_Work request_
Quote the records beneath, complete and exact. Leave out images.

━━━ Material for this exercise

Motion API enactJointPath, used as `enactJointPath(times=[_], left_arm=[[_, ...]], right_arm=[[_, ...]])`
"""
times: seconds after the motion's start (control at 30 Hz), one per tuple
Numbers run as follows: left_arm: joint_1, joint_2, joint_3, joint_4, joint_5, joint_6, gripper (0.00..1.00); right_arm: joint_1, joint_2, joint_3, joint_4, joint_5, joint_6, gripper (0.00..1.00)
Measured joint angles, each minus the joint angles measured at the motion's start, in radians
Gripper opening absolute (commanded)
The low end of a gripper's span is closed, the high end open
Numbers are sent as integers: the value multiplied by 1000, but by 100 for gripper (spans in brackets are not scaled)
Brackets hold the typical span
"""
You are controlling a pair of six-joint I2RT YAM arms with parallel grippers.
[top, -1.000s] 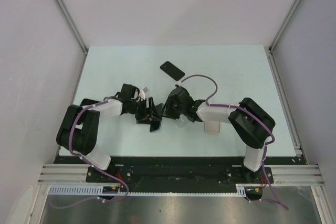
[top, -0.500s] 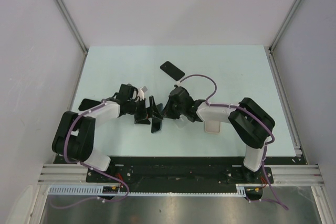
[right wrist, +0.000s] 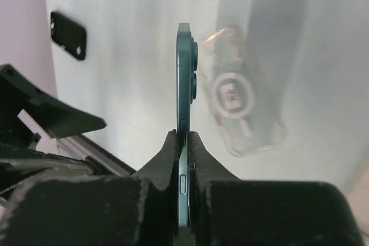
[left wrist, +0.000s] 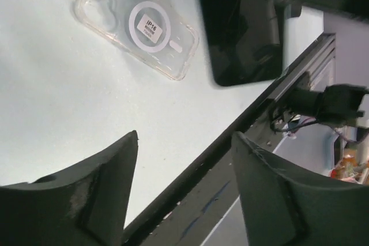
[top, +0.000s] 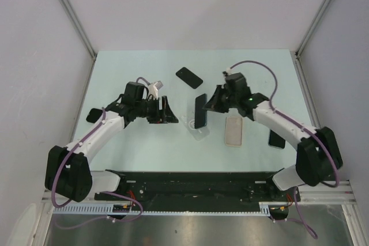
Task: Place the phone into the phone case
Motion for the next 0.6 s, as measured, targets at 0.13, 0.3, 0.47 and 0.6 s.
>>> enactJointPath(times=[0.13, 0.3, 0.47, 0.6], left_arm=[[-47, 8, 36, -19, -38, 5, 0], [-142, 86, 108, -22, -89, 21, 0], [-238, 211, 195, 9, -131, 3, 0], [-293, 319, 271, 45, -159, -21, 0]], right_arm=[[-185, -146, 0, -202, -19, -124, 0], [-388, -249, 0, -410, -4, -262, 0], [-431, -273, -26, -482, -32, -345, 0], [-436, -273, -96, -463, -57, -372, 0]])
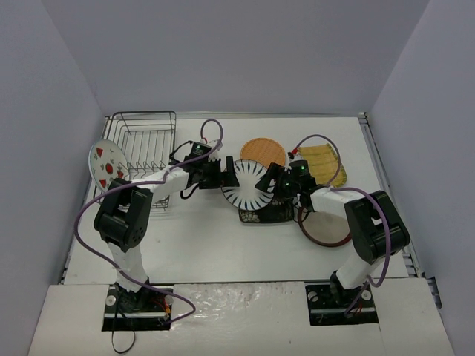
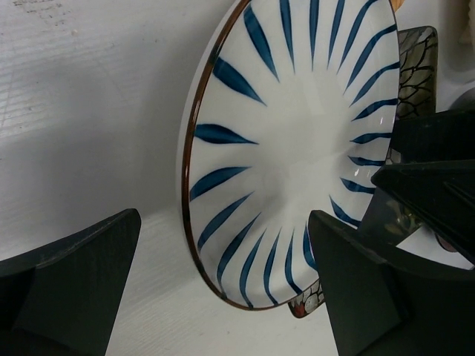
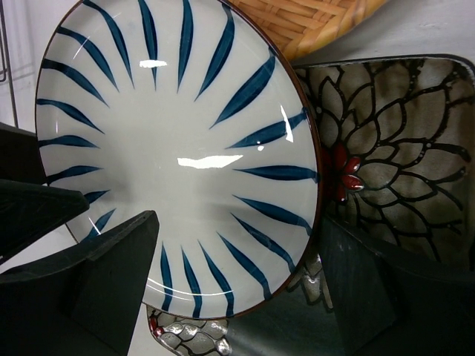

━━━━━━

_Solved problem_
Motion API enactJointPath, used as `enactJointPath(times=[_], left_arm=[[_, ...]], right_arm=[[_, ...]])`
"""
times: seconds after the motion's start (control at 30 Hz), one per tuple
Numbers run as follows: left_arm: joint_1, joint_2, joint_3, joint_4, joint_5, joint_6, gripper (0.00..1.00); right_arm: joint_1, joint_2, joint_3, joint_4, joint_5, joint_6, gripper (0.00..1.00)
Measured joint angles, each minus the joint angles measured at the motion's start, in radians
Gripper opening absolute (commanded)
The low end of a gripper's span is closed, the high end open
Numbers are sent as integers: the value multiplied by 1000, but by 100 for gripper (spans in brackets are not scaled)
Brackets hold the typical span
"""
You are controlling a pair of six-joint I2RT YAM arms with parallel grippers.
[top, -1.000s] 
[top, -0.500s] 
[right wrist, +0.000s] 
[left wrist, +0.000s] 
[top, +0.000s] 
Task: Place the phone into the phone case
Motion for the next 0.6 s, as measured, targets at 0.13, 0.3, 0.47 and 0.6 s.
>>> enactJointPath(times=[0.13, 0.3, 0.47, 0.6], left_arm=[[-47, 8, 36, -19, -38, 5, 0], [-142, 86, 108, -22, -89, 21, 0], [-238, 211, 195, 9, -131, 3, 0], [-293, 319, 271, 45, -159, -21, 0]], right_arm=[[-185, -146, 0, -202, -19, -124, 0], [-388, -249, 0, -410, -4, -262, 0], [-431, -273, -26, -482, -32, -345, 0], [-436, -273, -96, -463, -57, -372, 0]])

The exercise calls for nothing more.